There is one number which is formed by writing one digit 6 times (e.g. 111111, 444444 etc.). Such number is always divisible by

To solve the problem, we need to analyze the number formed by writing one digit six times. Let's denote the digit as \( d \). The number formed by repeating the digit \( d \) six times can be expressed mathematically as: \[ N = d \times 111111 \] Now, we need to find out the divisibility of \( N \) by the given options: 7, 11, 13, or all of these. ### Step 1: Understanding the number 111111 The number \( 111111 \) can be expressed as: \[ 111111 = 100000 + 10000 + 1000 + 100 + 10 + 1 \] ### Step 2: Factorizing 111111 To check the divisibility of \( 111111 \), we can factor it.
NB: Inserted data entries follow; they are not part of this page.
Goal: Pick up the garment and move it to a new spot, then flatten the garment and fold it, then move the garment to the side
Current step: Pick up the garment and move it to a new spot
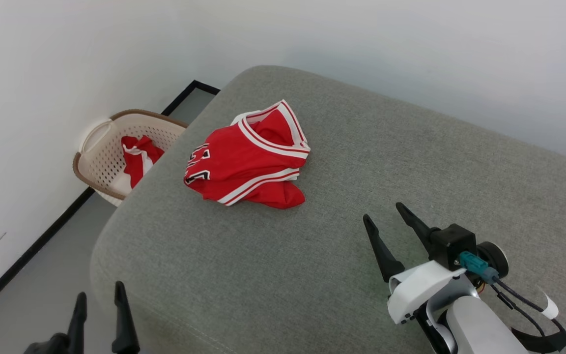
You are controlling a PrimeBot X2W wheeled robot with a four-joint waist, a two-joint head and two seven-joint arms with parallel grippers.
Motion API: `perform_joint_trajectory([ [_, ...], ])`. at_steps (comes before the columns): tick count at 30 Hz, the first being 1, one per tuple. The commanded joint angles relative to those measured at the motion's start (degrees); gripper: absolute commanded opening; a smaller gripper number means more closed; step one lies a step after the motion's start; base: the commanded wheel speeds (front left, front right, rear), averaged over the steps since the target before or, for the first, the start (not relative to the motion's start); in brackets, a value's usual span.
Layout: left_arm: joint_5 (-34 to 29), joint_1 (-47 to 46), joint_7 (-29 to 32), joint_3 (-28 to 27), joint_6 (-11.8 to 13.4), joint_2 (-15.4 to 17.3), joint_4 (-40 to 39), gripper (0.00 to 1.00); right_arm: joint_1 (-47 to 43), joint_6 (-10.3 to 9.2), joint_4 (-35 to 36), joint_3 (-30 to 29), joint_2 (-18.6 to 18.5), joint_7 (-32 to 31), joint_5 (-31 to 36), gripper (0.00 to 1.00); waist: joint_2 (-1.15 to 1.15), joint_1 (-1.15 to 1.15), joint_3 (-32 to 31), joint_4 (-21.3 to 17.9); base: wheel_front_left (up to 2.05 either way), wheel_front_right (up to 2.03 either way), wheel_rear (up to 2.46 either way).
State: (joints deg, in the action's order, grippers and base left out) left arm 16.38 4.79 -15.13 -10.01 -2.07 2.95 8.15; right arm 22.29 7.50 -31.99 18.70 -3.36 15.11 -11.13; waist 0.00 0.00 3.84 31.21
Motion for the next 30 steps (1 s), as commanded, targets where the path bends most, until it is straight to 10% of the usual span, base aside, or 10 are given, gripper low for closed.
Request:
perform_joint_trajectory([
  [1, 0.3, 0.5, 0.0, 0.4, 0.4, 0.0, -0.4, 1.00, 0.7, -0.02, 0.1, 0.2, -0.2, 0.1, -0.5, 1.00, 0.00, 0.00, 0.1, 0.0, 0.00, 0.00, 0.00],
  [10, -6.2, -7.3, 0.0, 5.5, -3.9, 2.0, 5.2, 1.00, -4.3, -0.02, 3.8, -5.5, 0.0, 0.1, 0.5, 1.00, 0.00, 0.00, -1.0, -1.9, 0.00, 0.00, 0.00],
  [17, -5.2, -22.0, 0.0, 8.4, -5.5, 8.8, 15.6, 1.00, -4.0, -0.02, 6.9, -7.1, 0.3, 0.1, 2.7, 1.00, 0.00, 0.00, 4.9, -14.0, 0.00, 0.00, 0.00],
  [30, 18.5, -41.7, 15.8, 23.0, -5.4, 29.1, 37.9, 1.00, -2.0, -0.03, 10.6, -5.6, 0.5, 0.1, -1.9, 1.00, 0.00, 0.00, 12.5, -32.9, 0.00, 0.00, 0.00],
])
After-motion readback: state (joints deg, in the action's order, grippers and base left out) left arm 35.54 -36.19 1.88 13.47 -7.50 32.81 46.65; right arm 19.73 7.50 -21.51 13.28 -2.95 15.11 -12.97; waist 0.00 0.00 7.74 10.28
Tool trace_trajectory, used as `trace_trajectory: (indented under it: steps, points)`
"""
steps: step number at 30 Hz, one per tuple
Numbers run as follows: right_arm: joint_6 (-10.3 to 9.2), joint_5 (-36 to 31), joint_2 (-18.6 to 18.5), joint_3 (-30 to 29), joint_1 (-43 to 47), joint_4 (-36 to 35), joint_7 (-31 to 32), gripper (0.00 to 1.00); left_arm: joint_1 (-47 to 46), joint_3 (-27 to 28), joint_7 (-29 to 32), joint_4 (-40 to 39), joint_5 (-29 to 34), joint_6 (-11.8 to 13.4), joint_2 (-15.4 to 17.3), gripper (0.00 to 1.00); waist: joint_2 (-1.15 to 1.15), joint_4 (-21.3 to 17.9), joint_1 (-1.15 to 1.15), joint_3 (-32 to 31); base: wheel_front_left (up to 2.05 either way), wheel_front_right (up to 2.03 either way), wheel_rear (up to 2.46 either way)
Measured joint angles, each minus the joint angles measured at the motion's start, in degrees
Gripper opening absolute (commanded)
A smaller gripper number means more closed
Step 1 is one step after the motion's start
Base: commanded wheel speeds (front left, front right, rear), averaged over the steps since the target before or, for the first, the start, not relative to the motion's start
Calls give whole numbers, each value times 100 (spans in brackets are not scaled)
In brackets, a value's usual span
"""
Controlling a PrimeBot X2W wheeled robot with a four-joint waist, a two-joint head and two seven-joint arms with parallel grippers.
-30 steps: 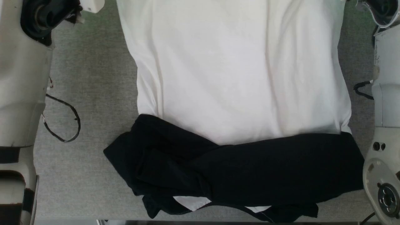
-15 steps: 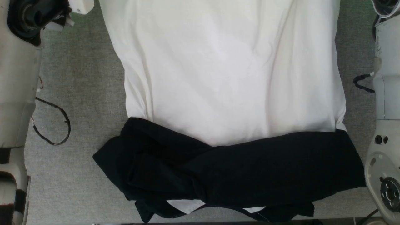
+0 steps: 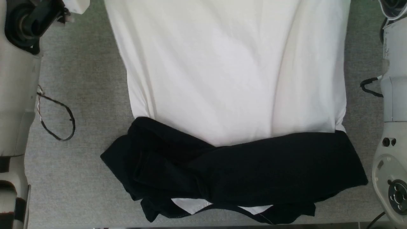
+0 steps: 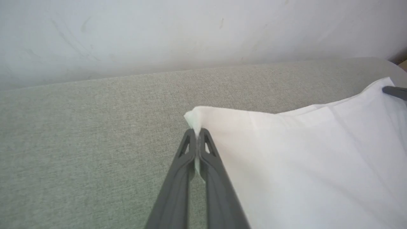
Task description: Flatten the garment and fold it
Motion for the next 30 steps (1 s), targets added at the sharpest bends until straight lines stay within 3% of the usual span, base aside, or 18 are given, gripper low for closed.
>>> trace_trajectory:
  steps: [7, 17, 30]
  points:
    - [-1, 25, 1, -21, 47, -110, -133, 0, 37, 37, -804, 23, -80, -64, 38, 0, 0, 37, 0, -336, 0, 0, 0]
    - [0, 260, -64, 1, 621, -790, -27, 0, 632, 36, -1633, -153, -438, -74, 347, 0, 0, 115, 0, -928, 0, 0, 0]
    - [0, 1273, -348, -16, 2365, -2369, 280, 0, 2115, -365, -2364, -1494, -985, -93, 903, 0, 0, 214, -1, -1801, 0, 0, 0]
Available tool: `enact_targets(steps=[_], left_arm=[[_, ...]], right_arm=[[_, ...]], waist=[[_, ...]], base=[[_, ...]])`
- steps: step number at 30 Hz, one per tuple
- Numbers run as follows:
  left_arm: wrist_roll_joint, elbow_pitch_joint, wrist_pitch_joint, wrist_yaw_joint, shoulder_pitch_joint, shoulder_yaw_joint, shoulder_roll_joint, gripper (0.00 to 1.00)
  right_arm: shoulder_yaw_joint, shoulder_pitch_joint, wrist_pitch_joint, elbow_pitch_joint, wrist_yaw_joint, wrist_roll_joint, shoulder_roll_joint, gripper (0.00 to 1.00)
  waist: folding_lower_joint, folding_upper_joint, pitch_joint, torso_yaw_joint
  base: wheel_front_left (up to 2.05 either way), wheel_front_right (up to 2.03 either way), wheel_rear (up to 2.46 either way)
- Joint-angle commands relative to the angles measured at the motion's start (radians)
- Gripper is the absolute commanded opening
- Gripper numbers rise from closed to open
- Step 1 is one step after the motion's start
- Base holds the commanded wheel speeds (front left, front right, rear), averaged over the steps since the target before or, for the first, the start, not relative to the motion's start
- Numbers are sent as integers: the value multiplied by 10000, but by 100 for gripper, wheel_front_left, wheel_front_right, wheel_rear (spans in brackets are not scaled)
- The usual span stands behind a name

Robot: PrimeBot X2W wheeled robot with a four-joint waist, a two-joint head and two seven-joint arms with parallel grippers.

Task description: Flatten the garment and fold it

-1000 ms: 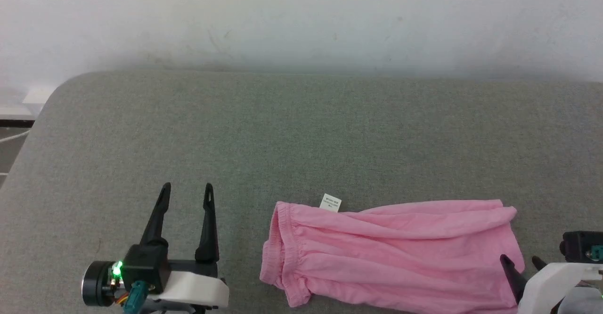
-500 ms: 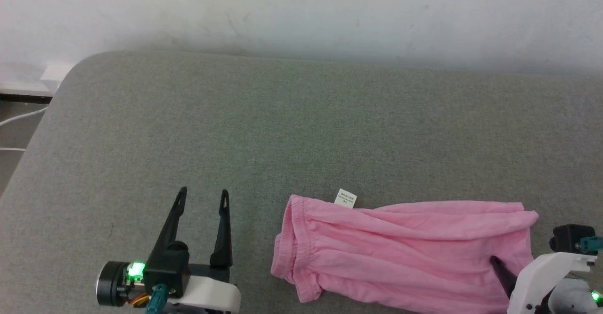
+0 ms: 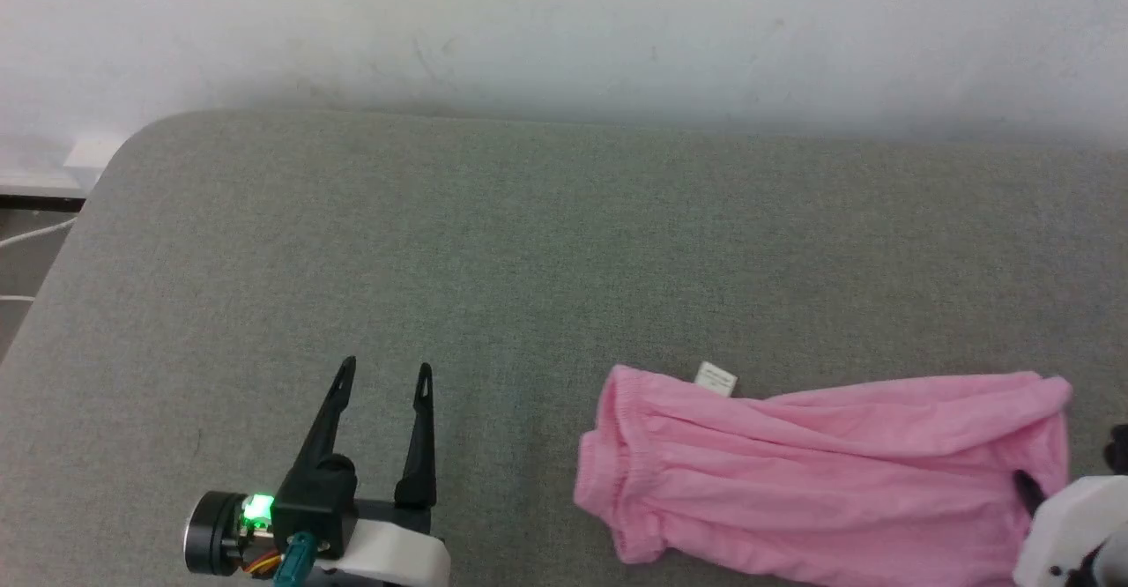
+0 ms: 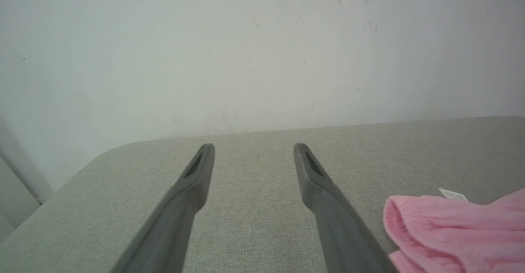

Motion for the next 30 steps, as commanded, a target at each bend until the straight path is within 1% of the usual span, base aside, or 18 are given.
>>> enact_targets(steps=[1,3,6,9,13,18,24,27,30], left_arm=[[75,41,-47,-79,116,36,-62,100],[81,68,-47,-121,138,54,-104,100],[95,113,-47,-179,157,82,-160,100],[104,178,-47,-235,182,112,-205,100],[79,290,-47,-323,256,154,-267,100],[70,390,-47,-438,368,186,-330,100],[70,455,-47,-553,494,223,-405,100],[79,463,-47,-605,521,244,-438,100],[97,483,-47,-657,541,254,-468,100]], right_arm=[[-393,-106,-79,118,-25,-235,-251,0],[-884,-156,-116,230,-25,-529,-412,0],[-1306,-207,-108,320,-25,-807,-499,0],[-1349,-194,-61,201,-25,-809,-465,0],[-1036,-33,56,-382,-25,-655,-343,0],[-270,349,506,-1751,-25,-451,-47,0],[1077,638,1191,-3301,-25,-127,333,0],[1813,627,1478,-3775,-25,50,593,0],[2381,490,1673,-3911,-25,256,924,0]], waist=[[-1,-1,-37,-71],[-1,-1,-54,-121],[-1,-1,-86,-179],[-1,-1,-147,-215],[-1,-1,-297,-235],[-1,-1,-502,-204],[-1,-1,-666,-58],[-1,-1,-694,59],[-1,-1,-701,208]], base=[[0,0,0],[0,0,0],[0,0,0],[0,0,0],[0,0,0],[0,0,0],[0,0,0],[0,0,0],[0,0,0]])
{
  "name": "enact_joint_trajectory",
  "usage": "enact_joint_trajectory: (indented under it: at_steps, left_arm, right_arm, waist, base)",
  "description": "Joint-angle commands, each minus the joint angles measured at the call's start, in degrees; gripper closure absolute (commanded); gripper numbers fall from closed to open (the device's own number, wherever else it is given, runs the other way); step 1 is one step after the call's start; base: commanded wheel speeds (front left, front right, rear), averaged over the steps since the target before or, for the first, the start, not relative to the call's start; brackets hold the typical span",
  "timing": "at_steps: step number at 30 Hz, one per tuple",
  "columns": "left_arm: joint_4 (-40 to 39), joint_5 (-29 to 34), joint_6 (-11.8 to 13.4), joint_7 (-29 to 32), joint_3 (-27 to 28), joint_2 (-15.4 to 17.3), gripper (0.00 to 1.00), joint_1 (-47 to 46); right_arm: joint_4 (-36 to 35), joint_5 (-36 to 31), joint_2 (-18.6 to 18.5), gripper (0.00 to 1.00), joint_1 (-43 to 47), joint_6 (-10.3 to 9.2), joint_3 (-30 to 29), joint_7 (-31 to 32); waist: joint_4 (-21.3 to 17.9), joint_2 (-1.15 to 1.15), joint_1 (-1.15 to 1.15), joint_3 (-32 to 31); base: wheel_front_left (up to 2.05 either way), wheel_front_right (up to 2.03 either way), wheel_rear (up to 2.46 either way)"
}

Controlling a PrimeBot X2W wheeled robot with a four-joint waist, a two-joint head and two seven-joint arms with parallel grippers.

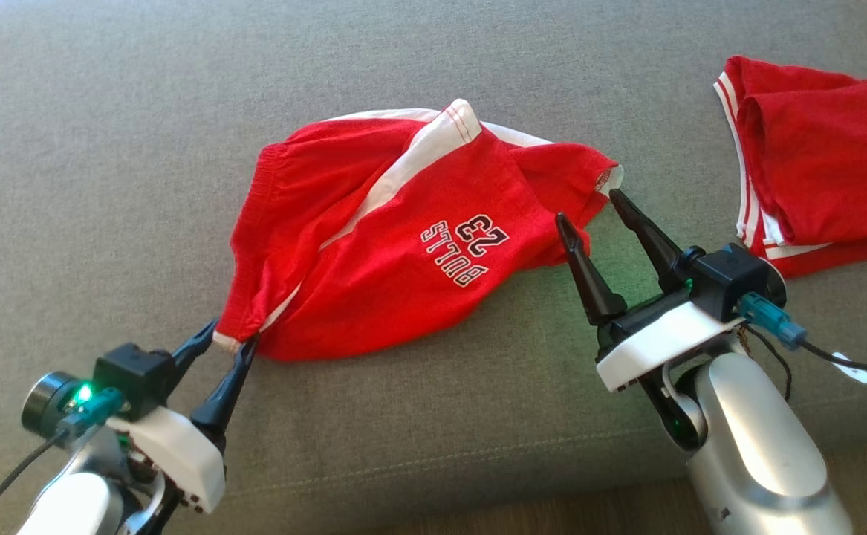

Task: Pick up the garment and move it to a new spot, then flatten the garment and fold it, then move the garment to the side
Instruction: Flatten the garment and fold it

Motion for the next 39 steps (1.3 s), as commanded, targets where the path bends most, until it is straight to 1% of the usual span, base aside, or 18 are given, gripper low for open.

We can also express \( 111111 \) in terms of powers of 10: \[ 111111 = \frac{10^6 - 1}{9} \] This is because \( 10^6 - 1 \) gives us \( 999999 \), which is \( 9 \times 111111 \). ### Step 3: Finding the prime factorization of \( 111111 \) Now, we need to find the prime factors of \( 111111 \): 1. First, we can check if \( 111111 \) is divisible by \( 3 \): - The sum of the digits of \( 111111 \) is \( 1 + 1 + 1 + 1 + 1 + 1 = 6 \), which is divisible by \( 3 \). - Thus, \( 111111 \) is divisible by \( 3 \). 2. Dividing \( 111111 \) by \( 3 \): \[ 111111 \div 3 = 37037 \] 3. Now we check \( 37037 \): - The sum of the digits of \( 37037 \) is \( 3 + 7 + 0 + 3 + 7 = 20 \), which is not divisible by \( 3 \). - Check for \( 7 \): \[ 37037 \div 7 = 5289 \] 4. Next, we check \( 5289 \): - The sum of the digits is \( 5 + 2 + 8 + 9 = 24 \), which is divisible by \( 3 \). - Dividing \( 5289 \) by \( 3 \): \[ 5289 \div 3 = 1763 \] 5. Now we check \( 1763 \): - Check for \( 13 \): \[ 1763 \div 13 = 135 \] 6. Finally, we check \( 135 \): - \( 135 = 3 \times 45 \) and \( 45 = 3 \times 15 \) and \( 15 = 3 \times 5 \). ### Final Factorization Thus, the complete factorization of \( 111111 \) is: \[ 111111 = 3^3 \times 7 \times 13 \] ### Conclusion Since \( N = d \times 111111 \), and \( 111111 \) is divisible by \( 7 \), \( 11 \), and \( 13 \), we can conclude that the number formed by writing one digit six times is always divisible by \( 7 \), \( 11 \), and \( 13 \). Thus, the answer is: **All of these (7, 11, 13)**.